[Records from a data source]
::::::
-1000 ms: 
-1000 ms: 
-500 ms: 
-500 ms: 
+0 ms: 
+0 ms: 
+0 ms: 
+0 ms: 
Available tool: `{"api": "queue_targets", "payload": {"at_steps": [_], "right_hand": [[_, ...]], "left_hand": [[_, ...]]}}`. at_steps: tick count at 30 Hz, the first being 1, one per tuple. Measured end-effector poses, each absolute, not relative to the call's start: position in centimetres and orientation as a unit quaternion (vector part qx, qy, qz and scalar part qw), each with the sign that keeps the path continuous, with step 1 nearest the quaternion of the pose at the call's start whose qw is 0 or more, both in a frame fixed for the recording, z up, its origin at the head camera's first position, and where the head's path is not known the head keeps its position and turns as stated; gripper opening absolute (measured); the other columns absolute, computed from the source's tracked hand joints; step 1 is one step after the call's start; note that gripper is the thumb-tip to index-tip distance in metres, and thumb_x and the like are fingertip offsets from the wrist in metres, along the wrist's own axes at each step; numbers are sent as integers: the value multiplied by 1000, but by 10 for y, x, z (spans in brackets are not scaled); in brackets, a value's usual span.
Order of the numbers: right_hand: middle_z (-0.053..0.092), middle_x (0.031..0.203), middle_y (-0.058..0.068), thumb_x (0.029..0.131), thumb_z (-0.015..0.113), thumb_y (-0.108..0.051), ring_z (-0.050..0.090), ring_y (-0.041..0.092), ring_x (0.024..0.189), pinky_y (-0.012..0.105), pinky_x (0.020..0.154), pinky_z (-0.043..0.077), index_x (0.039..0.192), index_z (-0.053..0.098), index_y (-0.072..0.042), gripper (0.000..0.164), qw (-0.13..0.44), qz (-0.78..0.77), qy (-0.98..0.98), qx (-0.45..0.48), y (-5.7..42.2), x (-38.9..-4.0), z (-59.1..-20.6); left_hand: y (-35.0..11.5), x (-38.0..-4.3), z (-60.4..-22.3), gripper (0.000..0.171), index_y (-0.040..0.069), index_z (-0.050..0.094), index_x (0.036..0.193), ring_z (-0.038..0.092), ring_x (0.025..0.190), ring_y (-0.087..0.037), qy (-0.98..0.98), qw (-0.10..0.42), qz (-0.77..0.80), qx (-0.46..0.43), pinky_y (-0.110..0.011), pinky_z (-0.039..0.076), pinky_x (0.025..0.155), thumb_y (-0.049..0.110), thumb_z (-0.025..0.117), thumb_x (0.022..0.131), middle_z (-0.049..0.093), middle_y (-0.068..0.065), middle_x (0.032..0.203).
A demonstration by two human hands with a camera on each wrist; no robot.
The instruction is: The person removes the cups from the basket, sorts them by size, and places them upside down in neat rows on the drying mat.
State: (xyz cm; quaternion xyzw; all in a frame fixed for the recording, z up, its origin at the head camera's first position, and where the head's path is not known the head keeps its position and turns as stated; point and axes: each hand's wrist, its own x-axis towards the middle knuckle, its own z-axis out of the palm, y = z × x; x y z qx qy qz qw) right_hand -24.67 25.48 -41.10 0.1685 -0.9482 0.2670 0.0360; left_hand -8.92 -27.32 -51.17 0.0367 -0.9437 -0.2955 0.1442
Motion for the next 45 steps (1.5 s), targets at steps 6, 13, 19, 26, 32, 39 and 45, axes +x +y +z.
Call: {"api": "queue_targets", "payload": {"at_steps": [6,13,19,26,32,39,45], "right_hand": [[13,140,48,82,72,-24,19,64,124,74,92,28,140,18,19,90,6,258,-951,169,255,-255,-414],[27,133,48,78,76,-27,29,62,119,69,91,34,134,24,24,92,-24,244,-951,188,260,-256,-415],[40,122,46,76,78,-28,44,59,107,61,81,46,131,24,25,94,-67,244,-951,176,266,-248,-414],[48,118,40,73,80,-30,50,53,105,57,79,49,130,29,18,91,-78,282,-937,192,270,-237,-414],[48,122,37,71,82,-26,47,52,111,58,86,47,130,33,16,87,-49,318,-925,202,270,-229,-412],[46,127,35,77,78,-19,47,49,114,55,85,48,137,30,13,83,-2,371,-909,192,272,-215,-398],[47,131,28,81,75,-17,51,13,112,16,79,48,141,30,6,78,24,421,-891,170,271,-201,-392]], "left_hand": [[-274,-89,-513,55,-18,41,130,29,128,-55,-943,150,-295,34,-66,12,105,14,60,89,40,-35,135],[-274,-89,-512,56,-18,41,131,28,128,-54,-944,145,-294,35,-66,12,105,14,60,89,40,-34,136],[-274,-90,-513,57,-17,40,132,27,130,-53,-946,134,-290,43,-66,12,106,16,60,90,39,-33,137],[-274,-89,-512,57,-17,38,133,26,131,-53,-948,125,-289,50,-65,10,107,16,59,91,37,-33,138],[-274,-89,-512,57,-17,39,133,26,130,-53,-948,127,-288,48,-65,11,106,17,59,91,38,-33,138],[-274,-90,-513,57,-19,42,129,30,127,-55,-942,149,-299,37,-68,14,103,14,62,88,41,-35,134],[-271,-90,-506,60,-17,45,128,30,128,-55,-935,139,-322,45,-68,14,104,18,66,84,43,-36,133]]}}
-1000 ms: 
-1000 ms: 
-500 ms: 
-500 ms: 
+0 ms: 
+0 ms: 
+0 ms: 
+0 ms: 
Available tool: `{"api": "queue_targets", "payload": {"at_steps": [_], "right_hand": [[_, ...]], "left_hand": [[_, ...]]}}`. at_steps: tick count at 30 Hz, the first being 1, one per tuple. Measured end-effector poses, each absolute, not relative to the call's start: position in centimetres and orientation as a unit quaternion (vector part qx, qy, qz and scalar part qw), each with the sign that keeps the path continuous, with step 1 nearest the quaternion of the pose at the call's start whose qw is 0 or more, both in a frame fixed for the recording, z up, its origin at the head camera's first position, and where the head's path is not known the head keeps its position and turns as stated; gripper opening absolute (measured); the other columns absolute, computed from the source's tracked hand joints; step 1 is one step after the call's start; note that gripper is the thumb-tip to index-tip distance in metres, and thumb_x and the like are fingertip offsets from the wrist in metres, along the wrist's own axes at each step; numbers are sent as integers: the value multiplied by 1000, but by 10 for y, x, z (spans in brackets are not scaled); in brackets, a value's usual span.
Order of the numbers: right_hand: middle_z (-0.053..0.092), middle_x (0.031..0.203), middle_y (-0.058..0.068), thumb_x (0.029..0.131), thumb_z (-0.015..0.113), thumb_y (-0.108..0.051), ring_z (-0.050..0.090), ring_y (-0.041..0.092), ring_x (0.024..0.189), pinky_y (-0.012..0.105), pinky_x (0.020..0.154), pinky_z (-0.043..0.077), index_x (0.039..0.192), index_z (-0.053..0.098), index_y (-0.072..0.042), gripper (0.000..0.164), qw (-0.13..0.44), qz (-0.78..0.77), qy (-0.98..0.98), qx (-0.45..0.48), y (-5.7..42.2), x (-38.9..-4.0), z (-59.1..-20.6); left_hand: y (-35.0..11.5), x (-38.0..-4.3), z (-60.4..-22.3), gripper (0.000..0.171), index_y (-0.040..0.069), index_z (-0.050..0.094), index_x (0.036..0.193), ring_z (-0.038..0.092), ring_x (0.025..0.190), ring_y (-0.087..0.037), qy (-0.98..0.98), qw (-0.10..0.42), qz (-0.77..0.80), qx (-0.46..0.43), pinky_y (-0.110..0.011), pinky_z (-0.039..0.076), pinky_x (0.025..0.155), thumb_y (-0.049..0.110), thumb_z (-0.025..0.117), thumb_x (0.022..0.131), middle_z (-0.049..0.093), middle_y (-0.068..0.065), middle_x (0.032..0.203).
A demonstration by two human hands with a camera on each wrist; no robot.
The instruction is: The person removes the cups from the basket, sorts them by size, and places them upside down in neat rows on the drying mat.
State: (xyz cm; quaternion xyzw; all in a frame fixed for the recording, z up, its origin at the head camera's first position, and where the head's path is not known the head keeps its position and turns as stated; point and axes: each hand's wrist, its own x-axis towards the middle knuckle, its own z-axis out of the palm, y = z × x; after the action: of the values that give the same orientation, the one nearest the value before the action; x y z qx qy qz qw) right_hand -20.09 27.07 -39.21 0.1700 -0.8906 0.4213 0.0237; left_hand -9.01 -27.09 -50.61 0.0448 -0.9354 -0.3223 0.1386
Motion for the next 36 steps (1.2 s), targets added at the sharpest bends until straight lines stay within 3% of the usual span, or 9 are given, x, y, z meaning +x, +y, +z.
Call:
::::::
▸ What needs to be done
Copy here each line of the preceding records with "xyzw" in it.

▸ Answer for the task
State: (xyz cm; quaternion xyzw; all in a frame fixed for the recording, z up, its origin at the head camera's first position, and where the head's path is not known the head keeps its position and turns as stated; point and axes: each hand's wrist, its own x-axis towards the middle knuckle, its own z-axis out of the palm, y = z × x; x y z qx qy qz qw) right_hand -24.67 25.48 -41.10 0.1685 -0.9482 0.2670 0.0360; left_hand -8.92 -27.32 -51.17 0.0367 -0.9437 -0.2955 0.1442
State: (xyz cm; quaternion xyzw; all in a frame fixed for the recording, z up, its origin at the head camera's first position, and where the head's path is not known the head keeps its position and turns as stated; point and axes: each hand's wrist, its own x-axis towards the middle knuckle, its own z-axis out of the palm, y = z × x; after the action: of the values that give the same orientation, the one nearest the value before the action; x y z qx qy qz qw) right_hand -20.09 27.07 -39.21 0.1700 -0.8906 0.4213 0.0237; left_hand -9.01 -27.09 -50.61 0.0448 -0.9354 -0.3223 0.1386

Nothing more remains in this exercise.